= Walter Fried =

American violinist and conductor

Walter Julius Fried (August 18, 1877 – August 18, 1925) was an American violinist and conductor. He served as both music director and as concertmaster of the Dallas Symphony Orchestra between 1911 and 1925 and was also one of Dallas's leading violin teachers during that period.

==Early life and musical education==
Fried was born in San Francisco, California, then moved with his family to Milwaukee, Wisconsin, where he commenced violin studies. In 1907, Fried, having already served as head of the violin department of the Milwaukee College of Music for six years, traveled to Moscow for a year of study with Mikhail Press.

==Career==
In 1908, Fried came to Dallas, Texas, where he established a violin-teaching studio. In 1910, he organized a semiprofessional orchestra, the Beethoven Symphony Orchestra, which performed several concerts in Dallas and nearby areas in 1911. During 1911, he renamed the orchestra the Dallas Symphony Orchestra, reviving the name used previously only by a semiprofessional ensemble conducted by Hans Kreissig that existed between 1900 and 1901. As the new DSO's ambitions increased, demanding a higher proportion of professional players, Fried collaborated with a colleague, Carl Venth, who had himself been organizing an orchestral ensemble, to merge the two organizations. The larger group retained the Dallas Symphony name, and, beginning late in 1911, Venth became the music director, with Fried serving as concertmaster. This group was active until 1914, when economic depression and World War I forced the orchestra to disband. In 1915, Fried was appointed as the head of the violin department at Southern Methodist University in Dallas, a position he would hold until his death. When the Dallas Symphony resumed operations in 1918, Fried was again music director. The orchestra played for six seasons. In 1924, Fried decreed a sabbatical year for the entire organization, which he felt would benefit from both artistic and administrative reorganization. Fried was preparing to resume performances with the Dallas Symphony in 1925 when he became seriously ill during a camping trip in Colorado.
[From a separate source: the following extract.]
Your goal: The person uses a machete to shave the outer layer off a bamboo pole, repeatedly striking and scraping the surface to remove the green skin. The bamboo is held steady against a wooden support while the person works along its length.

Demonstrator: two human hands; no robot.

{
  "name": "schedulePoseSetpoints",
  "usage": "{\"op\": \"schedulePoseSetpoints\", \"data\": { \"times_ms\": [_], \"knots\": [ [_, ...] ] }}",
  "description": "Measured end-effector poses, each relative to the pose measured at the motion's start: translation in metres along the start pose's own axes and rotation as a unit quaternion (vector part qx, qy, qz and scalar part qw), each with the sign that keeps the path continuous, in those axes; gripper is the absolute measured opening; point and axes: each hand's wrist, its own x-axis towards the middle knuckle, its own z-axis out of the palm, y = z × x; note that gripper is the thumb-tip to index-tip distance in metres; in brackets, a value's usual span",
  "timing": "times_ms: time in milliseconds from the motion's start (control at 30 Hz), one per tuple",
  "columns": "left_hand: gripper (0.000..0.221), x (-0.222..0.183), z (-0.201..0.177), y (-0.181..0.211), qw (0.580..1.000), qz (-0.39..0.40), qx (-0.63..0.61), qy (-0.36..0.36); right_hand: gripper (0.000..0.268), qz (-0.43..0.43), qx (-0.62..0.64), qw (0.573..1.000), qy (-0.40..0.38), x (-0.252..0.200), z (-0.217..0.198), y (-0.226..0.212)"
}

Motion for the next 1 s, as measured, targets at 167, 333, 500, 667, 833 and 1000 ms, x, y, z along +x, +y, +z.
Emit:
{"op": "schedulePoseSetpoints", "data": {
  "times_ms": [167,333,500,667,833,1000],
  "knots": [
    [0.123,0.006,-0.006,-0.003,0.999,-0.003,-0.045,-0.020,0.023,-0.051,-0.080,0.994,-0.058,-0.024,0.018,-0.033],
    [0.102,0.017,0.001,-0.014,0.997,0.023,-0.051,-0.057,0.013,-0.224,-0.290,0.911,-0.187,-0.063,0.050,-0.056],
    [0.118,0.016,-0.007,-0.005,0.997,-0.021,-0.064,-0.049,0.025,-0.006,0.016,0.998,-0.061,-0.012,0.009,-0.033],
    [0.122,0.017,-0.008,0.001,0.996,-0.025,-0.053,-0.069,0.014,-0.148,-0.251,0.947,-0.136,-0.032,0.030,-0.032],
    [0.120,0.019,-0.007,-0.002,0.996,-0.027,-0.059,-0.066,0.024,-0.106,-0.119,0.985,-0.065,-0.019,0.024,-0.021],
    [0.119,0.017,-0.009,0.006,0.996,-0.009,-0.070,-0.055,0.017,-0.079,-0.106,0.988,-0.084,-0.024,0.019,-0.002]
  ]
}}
Walter Fried died in Colorado Springs, Colorado, on his forty-eighth birthday.

==Personal==
Fried was married to Gladys Wallace, who was herself a highly regarded professional violinist and teacher. Gladys Wallace Fried played violin in the Dallas Symphony, and also served as concertmaster during her husband's final six seasons as music director (1918-1924), and upon Walter's death she took over his position as professor of violin at Southern Methodist University. She was one of Dallas's most esteemed music teachers, and many of her students went on to professional careers in music.

==Sources==
- "Dallas Symphony Orchestra Will Open Sixth Season at Auditorium Sunday Afternoon." Dallas Morning News, 23 November 1930.
- "Kreissig to Singer,—A Symphonic Resume." Dallas Morning News, 16 January 1938.
- "Walter J. Fried, Musician, Dies." Dallas Morning News, 19 August 1925.